Sunday, October 14, 2007

Facebook released FBJS

Marcel Laverdet of Facebook blogged about the release of FBJS 1.0:

If you are already used to Javascript, you will find that most of the syntax and functionality that you have come to know and love (or hate) is available in FBJS. Additionally, we’ve created hooks into our higher-level AJAX and dialog implementations which allow you to easily create dynamic experiences while maintaining the look and feel of Facebook.

We hope that FBJS enables you to build deeply integrated Facebook Platform applications in new and interesting ways.

FBJS does munging on the JavaScript that you provide, as it tries to stop naughty things.

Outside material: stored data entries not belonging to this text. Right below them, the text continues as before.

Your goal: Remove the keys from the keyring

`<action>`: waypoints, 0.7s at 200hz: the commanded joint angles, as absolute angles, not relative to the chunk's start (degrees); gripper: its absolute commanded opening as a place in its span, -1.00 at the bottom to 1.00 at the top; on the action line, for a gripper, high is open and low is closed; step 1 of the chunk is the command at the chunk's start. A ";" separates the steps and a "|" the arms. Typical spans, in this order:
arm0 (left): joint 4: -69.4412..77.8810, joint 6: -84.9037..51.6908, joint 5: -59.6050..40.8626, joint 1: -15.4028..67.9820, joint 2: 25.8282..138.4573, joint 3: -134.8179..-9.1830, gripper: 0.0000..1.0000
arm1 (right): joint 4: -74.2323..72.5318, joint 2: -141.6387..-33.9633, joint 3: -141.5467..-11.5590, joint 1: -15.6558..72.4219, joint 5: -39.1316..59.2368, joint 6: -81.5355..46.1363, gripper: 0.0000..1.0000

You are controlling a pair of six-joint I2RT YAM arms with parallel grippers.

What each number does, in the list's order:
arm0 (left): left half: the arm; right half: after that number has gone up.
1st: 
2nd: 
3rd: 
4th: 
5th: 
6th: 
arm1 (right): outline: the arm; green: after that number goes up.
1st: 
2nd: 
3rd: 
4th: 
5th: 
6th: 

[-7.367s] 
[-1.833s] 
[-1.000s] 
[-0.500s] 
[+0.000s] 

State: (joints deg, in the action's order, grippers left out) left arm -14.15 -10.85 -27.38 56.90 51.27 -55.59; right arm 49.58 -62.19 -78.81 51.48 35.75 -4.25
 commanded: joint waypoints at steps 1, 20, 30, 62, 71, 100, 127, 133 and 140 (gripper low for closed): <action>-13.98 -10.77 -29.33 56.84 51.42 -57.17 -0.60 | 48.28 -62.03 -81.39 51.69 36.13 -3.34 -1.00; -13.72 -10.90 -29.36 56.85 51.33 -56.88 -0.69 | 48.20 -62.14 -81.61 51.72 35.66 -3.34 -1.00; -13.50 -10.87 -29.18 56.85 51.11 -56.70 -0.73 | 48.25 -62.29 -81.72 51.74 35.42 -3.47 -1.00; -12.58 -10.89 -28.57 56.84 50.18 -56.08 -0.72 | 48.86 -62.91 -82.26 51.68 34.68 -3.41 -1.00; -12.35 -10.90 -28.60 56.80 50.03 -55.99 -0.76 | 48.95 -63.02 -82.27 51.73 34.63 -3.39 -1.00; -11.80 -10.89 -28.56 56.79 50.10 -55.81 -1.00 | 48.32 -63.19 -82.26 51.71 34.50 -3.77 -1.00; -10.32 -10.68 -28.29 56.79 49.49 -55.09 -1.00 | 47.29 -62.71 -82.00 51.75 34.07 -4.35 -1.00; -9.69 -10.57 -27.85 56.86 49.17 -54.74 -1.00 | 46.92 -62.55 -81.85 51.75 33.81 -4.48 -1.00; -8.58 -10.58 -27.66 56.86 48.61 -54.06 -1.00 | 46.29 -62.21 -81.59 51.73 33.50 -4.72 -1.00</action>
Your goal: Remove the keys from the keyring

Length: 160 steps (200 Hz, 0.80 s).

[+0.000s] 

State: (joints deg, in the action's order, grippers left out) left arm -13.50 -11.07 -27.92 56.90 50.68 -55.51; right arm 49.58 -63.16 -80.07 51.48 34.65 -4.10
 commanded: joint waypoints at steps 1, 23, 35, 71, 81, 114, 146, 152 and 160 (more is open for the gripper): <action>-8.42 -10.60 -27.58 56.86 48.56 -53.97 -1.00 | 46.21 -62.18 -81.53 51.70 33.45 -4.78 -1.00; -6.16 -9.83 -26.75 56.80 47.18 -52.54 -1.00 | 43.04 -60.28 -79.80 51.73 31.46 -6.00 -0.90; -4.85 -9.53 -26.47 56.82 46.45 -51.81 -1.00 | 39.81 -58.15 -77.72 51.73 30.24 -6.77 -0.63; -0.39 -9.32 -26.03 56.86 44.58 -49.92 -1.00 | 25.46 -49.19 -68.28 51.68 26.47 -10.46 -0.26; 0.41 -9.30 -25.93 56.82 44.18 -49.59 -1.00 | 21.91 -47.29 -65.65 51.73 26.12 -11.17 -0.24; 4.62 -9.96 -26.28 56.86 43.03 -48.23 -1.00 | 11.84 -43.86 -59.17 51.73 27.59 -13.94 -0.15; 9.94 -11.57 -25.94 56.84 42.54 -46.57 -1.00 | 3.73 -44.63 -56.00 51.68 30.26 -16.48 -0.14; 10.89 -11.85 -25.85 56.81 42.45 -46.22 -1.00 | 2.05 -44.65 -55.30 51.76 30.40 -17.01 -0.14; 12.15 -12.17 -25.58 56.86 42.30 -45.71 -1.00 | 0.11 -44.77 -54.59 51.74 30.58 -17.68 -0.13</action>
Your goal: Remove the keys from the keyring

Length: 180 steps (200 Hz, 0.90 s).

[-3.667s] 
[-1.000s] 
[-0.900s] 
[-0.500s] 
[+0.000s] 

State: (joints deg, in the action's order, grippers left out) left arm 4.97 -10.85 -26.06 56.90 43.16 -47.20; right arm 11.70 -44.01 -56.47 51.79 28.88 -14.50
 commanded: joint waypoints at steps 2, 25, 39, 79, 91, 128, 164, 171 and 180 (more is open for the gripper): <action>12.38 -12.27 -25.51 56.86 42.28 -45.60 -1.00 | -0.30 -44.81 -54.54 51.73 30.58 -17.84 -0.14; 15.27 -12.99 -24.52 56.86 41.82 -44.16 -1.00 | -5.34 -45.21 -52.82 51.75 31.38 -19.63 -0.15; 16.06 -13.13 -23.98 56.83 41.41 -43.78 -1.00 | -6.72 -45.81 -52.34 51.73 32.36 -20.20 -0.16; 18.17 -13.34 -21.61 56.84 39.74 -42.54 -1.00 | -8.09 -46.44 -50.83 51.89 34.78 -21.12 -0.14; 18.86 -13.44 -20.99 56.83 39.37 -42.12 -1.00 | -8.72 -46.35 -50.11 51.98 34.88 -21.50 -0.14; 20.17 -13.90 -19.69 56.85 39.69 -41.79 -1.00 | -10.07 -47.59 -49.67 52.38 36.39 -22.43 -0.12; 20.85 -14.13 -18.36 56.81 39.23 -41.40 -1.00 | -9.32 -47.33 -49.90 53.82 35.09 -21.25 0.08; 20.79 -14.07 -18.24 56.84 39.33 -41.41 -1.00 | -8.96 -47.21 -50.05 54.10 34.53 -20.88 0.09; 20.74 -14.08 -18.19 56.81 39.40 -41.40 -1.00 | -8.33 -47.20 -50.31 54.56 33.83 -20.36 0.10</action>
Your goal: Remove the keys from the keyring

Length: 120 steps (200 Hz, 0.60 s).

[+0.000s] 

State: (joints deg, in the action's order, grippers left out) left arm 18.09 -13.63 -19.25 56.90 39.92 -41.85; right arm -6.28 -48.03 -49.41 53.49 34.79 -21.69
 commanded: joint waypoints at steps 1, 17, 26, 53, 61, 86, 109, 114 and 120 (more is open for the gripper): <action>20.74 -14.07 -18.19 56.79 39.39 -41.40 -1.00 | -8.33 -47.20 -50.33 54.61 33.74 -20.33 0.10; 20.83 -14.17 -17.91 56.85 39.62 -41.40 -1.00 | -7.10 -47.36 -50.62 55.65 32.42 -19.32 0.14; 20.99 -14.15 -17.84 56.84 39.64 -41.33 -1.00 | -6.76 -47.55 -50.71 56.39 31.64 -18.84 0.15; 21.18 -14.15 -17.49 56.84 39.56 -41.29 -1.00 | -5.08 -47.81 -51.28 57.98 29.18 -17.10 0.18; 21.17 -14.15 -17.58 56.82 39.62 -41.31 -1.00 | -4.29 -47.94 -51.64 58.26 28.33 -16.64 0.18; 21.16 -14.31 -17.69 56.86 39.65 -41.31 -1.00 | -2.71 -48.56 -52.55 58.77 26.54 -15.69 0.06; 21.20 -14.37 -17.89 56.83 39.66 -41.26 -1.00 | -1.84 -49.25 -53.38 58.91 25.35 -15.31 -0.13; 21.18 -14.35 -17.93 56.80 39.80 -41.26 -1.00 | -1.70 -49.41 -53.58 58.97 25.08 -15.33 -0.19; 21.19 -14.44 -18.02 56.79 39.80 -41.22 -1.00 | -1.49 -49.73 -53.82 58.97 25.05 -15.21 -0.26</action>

With respect to Ajax, they give you an object to work with that sits on top of XHR, and is proxied by Facebook servers:

FBJS supplies a very powerful AJAX object for developers. Facebook will proxy all AJAX requests and optionally run useful post-processing on the data returned, such as JSON, or FBML parsing. To use it, just instantiate a new Ajax class. It supports the following properties:

ondone(data)
An event handler which fires when an AJAX call returns. Depending on .responseType, data will either be an object, a raw string, or an FBML string.
onerror
An event handler which fires when an error occurs during an AJAX call
requireLogin
If you set this to true the AJAX call will require the user to be logged into your application before the AJAX call will go through. The AJAX call will then be made with the regular fb_sig parameters containing the user’s identity. If they refuse to login, the AJAX call will fail.
responseType
This can be one of Ajax.RAW, Ajax.JSON, or Ajax.FBML.
Ajax.RAW
The response from your server will be returned to your callback in its original form.
Ajax.JSON
The response from your server will be parsed as a JSON object and returned to your callback in the form of an object. Properties of your JSON object which are prefixed with “fbml_” will be parsed as individual FBML strings and returned as FBML blocks. These blocks can used on a DOM object with the setInnerFBML method.
Ajax.FBML
The response from your server will be parsed as FBML and returned as an FBML block. This block can used on a DOM object with the setInnerFBML method.

And one method:


post(url, query)
Start an AJAX post. url must be a remote address, and query can be either a string or an object which will be automatically converted to a string.

Here’s an example showing most of the functionality of Ajax:
Ajax Example

It is interesting to see more and more platforms wanting to open up and give users more abilities, but keeping the balance wrt security, privacy, and general abuse.

There are also rumors of new functionality to come, such as a data storage API.